> **WORK ORDER**: Which lines in the records below contain the word "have"? Copy each one out.

### RECORDS PROVIDED

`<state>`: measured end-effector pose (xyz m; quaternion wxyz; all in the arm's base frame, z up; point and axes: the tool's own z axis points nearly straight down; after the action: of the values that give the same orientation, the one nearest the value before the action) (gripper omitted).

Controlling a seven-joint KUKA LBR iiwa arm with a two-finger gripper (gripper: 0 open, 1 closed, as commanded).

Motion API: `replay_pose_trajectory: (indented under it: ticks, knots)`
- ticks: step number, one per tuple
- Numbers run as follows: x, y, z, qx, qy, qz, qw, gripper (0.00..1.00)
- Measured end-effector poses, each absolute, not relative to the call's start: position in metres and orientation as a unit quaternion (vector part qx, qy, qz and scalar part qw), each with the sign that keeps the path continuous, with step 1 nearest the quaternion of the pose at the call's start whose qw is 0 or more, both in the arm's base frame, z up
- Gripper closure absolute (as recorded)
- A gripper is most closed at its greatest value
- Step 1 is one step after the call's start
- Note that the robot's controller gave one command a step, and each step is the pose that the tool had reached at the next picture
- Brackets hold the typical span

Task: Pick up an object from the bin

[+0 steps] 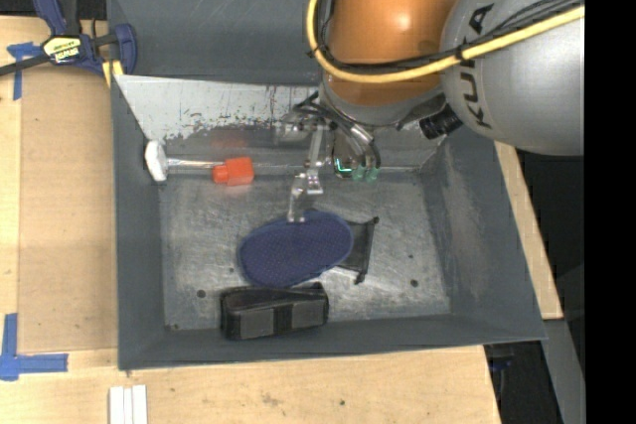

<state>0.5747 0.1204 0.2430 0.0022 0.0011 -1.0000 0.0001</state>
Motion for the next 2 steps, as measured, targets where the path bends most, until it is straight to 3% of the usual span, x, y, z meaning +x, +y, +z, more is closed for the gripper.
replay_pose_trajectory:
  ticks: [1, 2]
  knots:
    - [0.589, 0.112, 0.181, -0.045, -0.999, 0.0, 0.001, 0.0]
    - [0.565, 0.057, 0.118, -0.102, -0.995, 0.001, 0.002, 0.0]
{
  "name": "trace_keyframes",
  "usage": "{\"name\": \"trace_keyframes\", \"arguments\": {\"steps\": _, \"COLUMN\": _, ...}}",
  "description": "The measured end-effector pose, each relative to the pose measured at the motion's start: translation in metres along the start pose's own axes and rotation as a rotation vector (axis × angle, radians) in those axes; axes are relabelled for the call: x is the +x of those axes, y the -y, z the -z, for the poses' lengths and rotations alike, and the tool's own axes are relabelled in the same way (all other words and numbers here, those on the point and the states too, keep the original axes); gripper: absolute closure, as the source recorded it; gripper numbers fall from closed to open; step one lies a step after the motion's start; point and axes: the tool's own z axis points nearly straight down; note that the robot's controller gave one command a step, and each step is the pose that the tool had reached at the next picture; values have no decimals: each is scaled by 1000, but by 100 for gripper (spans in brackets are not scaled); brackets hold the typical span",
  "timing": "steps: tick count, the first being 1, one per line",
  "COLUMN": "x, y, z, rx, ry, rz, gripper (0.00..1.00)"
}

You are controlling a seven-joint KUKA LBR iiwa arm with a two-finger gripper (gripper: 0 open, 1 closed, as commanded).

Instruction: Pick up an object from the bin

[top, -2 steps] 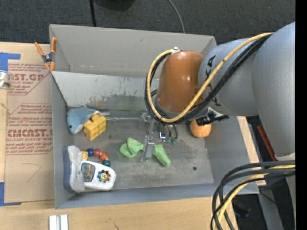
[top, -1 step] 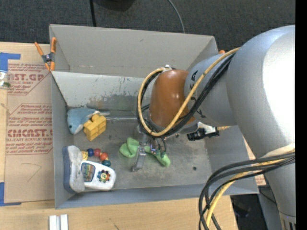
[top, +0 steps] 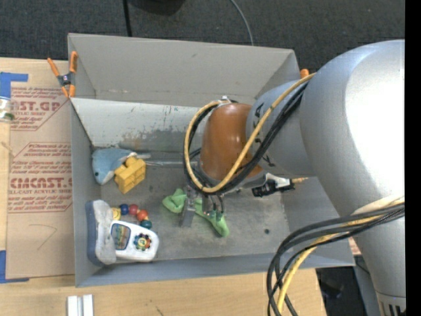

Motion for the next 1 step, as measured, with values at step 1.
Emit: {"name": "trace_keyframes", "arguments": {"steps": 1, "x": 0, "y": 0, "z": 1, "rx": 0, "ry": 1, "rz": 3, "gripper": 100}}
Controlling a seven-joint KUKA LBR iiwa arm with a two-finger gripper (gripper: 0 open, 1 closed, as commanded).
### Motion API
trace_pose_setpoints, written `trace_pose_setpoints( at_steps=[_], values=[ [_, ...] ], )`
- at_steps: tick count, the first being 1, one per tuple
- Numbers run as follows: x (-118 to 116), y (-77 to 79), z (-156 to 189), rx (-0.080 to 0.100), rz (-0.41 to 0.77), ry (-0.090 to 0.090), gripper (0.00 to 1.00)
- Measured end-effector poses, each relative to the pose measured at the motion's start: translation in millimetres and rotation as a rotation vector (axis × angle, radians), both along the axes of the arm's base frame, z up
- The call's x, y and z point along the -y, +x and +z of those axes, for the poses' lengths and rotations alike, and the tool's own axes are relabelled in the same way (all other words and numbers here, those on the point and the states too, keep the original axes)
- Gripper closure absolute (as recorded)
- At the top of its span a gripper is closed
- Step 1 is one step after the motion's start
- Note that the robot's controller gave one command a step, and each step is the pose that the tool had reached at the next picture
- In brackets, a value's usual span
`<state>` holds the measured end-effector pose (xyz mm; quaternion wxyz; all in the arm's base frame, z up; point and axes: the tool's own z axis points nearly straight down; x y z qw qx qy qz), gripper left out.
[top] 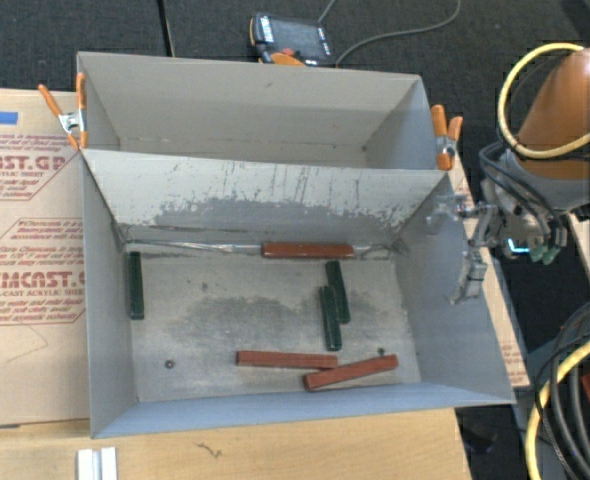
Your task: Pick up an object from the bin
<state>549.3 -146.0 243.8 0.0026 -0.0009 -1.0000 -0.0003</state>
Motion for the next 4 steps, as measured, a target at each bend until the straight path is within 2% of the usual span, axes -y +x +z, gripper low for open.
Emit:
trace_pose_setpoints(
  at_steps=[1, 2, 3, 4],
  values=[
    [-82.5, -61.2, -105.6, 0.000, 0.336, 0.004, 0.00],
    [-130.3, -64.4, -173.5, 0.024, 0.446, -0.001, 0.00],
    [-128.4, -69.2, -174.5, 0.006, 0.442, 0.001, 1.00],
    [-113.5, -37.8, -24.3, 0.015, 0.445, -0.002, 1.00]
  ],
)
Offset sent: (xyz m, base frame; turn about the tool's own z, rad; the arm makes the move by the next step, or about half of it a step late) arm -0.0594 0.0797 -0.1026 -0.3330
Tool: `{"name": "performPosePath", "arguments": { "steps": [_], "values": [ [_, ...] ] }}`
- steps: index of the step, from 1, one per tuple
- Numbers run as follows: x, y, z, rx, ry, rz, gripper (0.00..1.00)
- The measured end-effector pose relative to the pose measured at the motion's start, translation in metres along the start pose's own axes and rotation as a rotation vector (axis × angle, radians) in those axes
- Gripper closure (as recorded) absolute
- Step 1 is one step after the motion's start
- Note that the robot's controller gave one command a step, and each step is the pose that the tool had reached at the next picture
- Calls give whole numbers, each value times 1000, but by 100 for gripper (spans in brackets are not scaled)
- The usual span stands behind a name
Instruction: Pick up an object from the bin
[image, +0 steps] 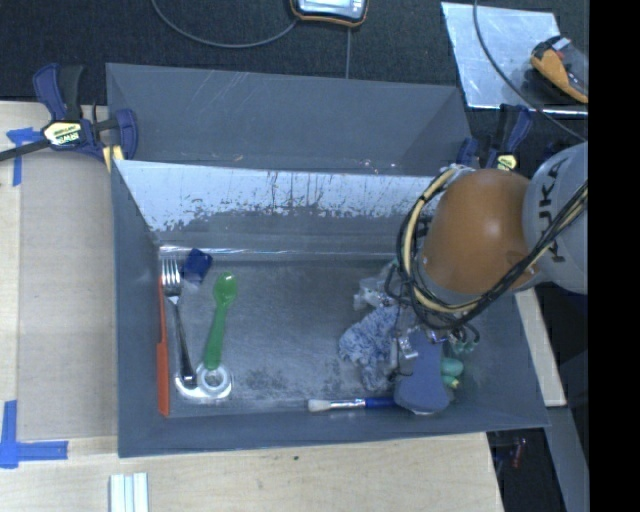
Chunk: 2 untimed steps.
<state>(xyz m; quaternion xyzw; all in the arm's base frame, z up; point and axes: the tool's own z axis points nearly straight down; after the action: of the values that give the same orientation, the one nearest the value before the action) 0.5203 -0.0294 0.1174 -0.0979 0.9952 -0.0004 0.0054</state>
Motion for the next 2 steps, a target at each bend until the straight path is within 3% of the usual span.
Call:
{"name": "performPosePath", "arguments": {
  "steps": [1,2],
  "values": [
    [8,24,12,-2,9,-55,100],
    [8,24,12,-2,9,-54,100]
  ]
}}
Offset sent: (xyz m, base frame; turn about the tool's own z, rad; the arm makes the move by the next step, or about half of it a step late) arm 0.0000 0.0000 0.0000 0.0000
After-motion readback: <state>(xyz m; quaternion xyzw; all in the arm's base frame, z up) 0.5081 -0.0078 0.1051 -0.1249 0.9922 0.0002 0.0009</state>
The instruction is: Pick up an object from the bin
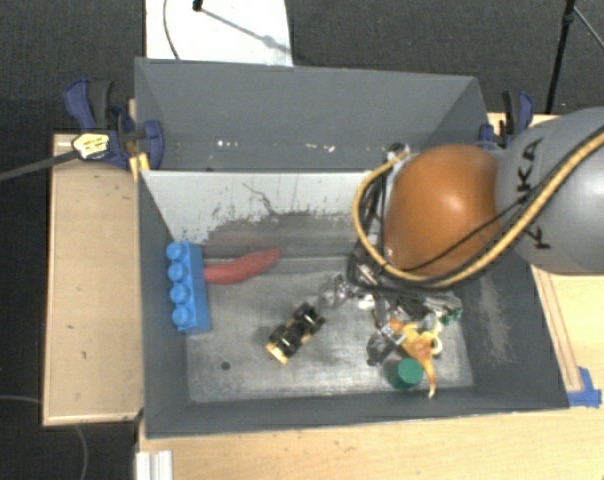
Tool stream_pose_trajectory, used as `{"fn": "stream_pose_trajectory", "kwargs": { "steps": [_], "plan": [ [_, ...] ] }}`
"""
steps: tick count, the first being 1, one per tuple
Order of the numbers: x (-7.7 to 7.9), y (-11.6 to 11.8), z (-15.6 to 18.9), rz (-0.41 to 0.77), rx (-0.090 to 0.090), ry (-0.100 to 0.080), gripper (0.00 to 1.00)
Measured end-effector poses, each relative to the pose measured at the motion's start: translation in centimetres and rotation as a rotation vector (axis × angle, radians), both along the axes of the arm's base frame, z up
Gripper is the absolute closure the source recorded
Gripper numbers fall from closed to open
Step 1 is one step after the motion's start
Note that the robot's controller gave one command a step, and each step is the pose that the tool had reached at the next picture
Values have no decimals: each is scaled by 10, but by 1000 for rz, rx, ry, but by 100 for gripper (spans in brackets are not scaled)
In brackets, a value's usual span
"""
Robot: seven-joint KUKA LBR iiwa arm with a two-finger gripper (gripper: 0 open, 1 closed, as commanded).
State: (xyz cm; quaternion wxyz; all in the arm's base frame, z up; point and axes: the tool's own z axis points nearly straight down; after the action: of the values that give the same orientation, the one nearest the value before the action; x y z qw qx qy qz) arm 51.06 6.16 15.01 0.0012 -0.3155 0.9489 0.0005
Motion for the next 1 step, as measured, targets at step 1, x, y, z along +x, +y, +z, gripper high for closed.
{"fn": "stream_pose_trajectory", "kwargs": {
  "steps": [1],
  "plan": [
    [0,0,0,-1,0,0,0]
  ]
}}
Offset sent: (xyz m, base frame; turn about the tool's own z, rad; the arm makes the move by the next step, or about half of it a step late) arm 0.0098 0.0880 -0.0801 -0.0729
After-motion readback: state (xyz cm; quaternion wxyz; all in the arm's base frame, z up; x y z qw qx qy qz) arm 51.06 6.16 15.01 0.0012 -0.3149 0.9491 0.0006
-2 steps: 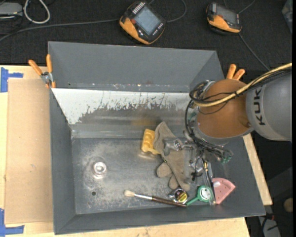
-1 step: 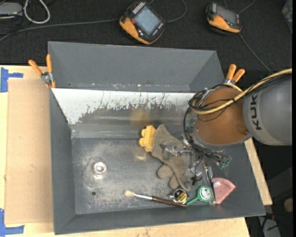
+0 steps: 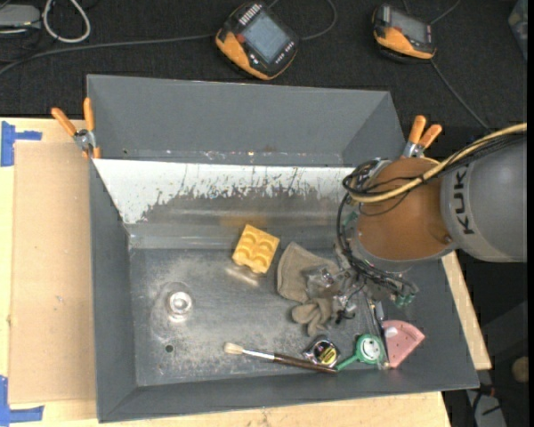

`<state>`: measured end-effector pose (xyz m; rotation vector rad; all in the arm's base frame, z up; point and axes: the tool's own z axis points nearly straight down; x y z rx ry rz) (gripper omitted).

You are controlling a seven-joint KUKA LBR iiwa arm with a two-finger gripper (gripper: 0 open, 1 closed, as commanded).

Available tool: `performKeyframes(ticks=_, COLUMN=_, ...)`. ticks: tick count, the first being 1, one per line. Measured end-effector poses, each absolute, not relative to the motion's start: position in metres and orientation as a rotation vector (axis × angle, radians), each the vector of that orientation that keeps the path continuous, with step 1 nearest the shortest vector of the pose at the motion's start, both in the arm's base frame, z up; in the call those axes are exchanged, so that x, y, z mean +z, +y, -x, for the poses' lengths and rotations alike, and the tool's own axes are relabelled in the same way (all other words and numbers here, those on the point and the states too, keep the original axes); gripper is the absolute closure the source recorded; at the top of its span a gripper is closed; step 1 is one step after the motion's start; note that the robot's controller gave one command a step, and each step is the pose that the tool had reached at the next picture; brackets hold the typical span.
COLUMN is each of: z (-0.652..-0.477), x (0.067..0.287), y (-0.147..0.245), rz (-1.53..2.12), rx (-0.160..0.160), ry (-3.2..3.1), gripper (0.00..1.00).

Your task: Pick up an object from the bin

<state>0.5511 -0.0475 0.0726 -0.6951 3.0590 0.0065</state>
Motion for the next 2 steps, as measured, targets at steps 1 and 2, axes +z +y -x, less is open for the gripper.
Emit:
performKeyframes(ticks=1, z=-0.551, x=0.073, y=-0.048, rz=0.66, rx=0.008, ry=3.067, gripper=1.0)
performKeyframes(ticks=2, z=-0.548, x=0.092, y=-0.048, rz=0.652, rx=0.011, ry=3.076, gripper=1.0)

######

> **TASK SOLUTION**:
  "description": "The measured end-effector pose, each relative to the pose measured at the motion's start: translation in metres along the start pose's own axes and rotation as a rotation vector (axis × angle, radians) in those axes; axes are relabelled for the call: x is the +x of those axes, y the -y, z the -z, for the poses' lengths and rotations alike, and the tool's own axes are relabelled in the same way (all other words and numbers here, those on the point and the states too, keep the original axes); gripper: absolute closure, as the source recorded it; gripper numbers fall from closed to open; step one lies a step after the motion's start; point and axes: the tool's own z axis points nearly straight down; note that the robot's controller gave one command a step, and each step is the pose that the tool had reached at the next picture; values have no decimals: each is scaled by 1000, but by 100 for gripper (spans in brackets are not scaled); brackets hold the typical span",
Values have no decimals: each is scaled by 10, but by 1000 for rz, rx, ry, but by 100 for gripper (spans in brackets are not scaled)

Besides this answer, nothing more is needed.